Plant developmental dynamics can be heritable, genetically correlated with fitness and yield, and undergo selection. Therefore, characterizing the mechanistic connections between the genetic architecture governing plant development and the resulting ontogenetic dynamics of plants in field settings is critically important for agricultural production and evolutionary ecology.
We use a hierarchical Bayesian Function-Valued Trait (FVT) approach to estimate Brassica rapa growth curves throughout ontogeny, across two treatments, and in two growing seasons. We use a Quantitative Trait Loci (QTL) mapping approach to identify genomic loci associated with FVT traits. To capture the mechanistic and regulatory connections between genotype and FVT phenotype, we combine FVT with transcriptomic gene expression data by seeding Mutual Rank (MR) co-expression network models with FVT parameters to identify candidate genes. We compare FVT QTL and MR-identified gene expression to determine which better explains phenotypic trait variation. We employ a targeted eQTL analysis of MR genes to ascertain the regulatory eQTL architecture influencing FVT trait variation.
Results/Conclusions
We find that the shape of growth curves is relatively plastic across environments compared to final height, and that there are trade-offs between growth rate and duration. We determined that combining FVT QTL and MR-identified gene expression best characterized phenotypic variation. Further, we identified regulatory hotspots within the genome using a targeted eQTL approach. Hotspots included cis-eQTL that are candidate structural genes influencing plant height, and trans-eQTL that indicate putative upstream regulators of FVT QTL. Taken together, our data mechanistically link FVT QTL with structural trait variation throughout development in agroecologically relevant field settings.

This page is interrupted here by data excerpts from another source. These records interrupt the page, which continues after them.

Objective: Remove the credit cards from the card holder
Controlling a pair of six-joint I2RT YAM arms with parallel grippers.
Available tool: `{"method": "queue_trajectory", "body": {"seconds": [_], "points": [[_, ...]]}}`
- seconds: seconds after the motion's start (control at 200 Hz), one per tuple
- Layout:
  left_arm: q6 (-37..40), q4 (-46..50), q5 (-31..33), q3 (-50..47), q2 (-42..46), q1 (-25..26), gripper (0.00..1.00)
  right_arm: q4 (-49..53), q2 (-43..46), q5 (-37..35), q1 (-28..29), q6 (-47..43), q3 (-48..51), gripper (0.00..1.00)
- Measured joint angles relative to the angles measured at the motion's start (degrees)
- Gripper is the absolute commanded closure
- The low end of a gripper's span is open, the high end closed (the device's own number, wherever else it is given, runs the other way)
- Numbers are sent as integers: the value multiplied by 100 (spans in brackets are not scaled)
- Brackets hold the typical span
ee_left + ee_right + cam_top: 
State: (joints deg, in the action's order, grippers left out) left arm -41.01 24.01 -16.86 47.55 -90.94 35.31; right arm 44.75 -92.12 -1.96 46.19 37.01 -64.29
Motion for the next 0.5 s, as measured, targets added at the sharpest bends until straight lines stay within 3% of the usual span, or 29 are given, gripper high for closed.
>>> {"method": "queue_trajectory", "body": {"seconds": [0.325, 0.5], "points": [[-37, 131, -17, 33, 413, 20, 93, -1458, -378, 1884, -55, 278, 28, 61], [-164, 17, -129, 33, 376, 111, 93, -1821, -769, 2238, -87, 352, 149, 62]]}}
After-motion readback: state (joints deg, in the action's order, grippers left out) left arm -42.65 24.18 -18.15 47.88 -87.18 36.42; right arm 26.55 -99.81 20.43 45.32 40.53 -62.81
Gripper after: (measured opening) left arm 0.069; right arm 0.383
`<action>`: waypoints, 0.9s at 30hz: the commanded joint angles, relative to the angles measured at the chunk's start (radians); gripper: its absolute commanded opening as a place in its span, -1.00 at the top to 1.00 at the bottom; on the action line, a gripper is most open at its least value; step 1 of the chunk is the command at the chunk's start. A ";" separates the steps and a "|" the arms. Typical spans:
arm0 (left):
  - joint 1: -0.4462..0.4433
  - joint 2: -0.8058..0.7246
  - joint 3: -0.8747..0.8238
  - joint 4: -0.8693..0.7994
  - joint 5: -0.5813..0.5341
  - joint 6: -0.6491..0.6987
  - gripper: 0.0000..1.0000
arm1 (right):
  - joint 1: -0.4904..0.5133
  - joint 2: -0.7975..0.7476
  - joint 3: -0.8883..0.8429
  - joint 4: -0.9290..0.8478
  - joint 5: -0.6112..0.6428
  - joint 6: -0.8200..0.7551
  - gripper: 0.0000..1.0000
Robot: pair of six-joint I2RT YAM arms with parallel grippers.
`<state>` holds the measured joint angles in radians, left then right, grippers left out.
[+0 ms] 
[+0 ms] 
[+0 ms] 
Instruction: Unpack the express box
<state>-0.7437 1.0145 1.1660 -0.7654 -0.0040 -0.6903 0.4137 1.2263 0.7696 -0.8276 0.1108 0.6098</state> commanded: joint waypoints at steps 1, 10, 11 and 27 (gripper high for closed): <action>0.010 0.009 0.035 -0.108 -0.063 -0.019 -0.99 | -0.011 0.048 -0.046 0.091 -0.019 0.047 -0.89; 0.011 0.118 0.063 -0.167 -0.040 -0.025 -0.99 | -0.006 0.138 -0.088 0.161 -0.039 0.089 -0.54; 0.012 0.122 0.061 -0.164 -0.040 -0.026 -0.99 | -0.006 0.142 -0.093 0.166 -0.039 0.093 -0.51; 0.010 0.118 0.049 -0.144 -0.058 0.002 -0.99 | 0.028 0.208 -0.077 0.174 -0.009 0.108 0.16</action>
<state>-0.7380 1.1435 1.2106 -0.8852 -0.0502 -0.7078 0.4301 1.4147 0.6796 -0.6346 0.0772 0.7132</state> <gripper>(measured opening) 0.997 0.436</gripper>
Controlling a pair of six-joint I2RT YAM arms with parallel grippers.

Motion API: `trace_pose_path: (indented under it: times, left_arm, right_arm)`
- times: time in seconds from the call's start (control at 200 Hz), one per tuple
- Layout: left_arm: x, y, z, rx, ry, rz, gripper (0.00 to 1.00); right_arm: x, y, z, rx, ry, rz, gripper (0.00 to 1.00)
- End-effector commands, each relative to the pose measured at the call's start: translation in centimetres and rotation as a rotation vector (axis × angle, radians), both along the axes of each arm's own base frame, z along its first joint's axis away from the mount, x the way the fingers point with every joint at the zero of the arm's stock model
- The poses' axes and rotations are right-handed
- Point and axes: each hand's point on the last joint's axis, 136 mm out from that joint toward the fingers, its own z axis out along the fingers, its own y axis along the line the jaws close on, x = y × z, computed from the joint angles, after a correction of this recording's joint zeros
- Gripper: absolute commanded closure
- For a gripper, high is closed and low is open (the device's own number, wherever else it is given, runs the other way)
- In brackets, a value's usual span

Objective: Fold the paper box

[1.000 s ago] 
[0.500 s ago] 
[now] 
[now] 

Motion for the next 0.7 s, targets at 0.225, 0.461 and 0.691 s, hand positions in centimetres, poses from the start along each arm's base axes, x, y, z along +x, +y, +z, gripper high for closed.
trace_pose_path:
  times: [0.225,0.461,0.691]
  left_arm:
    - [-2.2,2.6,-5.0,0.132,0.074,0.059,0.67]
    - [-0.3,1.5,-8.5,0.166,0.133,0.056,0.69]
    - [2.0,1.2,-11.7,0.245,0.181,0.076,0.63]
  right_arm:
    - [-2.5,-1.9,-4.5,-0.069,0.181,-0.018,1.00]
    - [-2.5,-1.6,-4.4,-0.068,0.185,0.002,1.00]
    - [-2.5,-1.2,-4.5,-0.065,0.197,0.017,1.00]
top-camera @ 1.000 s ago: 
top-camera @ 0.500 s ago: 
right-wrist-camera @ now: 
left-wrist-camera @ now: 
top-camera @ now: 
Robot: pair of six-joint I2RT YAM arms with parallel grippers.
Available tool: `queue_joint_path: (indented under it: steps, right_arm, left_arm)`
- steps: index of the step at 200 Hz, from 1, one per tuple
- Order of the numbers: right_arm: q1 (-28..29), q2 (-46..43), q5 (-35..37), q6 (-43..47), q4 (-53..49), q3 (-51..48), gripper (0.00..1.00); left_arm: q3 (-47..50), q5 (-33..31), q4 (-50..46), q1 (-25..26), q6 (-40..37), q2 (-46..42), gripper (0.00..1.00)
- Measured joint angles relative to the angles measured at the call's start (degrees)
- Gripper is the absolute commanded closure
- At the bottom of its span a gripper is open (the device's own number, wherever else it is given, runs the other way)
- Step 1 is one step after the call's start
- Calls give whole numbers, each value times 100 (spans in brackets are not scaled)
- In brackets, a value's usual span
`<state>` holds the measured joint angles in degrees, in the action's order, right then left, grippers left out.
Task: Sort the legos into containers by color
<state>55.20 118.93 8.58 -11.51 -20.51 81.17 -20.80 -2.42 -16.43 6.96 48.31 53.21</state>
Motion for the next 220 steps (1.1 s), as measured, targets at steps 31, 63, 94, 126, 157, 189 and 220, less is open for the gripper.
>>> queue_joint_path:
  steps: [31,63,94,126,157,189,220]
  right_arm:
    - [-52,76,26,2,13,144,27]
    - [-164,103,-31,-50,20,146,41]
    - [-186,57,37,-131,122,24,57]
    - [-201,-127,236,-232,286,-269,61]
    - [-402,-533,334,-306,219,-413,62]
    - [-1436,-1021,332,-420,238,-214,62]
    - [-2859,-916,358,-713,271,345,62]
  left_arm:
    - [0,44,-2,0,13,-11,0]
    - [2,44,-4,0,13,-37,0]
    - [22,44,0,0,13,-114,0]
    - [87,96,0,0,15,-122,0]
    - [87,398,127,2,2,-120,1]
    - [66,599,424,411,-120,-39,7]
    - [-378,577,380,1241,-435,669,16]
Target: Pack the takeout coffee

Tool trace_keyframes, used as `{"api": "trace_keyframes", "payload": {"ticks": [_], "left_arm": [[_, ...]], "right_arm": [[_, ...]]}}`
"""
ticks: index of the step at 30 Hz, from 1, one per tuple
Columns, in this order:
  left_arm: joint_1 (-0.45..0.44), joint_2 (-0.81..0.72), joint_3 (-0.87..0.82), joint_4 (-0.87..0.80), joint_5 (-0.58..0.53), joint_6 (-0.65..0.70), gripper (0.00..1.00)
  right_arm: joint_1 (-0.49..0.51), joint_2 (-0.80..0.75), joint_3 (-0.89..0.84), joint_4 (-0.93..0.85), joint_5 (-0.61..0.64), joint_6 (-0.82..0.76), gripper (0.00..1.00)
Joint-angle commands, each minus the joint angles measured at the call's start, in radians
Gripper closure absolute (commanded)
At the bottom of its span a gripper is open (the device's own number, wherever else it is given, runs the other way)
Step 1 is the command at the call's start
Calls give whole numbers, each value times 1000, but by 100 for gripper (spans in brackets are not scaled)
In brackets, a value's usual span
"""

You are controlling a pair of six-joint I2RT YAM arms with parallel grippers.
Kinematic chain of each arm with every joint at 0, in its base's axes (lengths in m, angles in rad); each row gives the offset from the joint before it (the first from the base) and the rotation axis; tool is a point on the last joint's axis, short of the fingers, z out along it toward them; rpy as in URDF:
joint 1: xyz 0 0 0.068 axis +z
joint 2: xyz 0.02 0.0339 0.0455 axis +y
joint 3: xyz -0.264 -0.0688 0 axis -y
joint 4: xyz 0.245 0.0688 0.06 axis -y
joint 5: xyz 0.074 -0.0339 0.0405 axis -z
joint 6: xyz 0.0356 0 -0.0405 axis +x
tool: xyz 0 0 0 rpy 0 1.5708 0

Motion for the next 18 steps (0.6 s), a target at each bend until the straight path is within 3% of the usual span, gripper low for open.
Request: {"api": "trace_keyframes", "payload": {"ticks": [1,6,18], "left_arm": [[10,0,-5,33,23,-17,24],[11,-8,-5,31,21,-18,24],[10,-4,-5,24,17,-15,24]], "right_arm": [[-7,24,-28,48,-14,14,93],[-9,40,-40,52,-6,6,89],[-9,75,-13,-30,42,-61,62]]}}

Trans acting factors can influence multiple downstream gene expression events whereas cis-elements often regulate a single gene. Depending on network topology and interconnectivity, trans factors may be effective targets for quickly improving multiple aspects of plant productivity or they can have numerous ‘off-target’ effects. Understanding the genomic architecture and regulatory networks influencing fitness and yield related developmental traits such as plant height is important for evolutionary ecology and plant breeding programs aimed at more sustainable agricultural systems.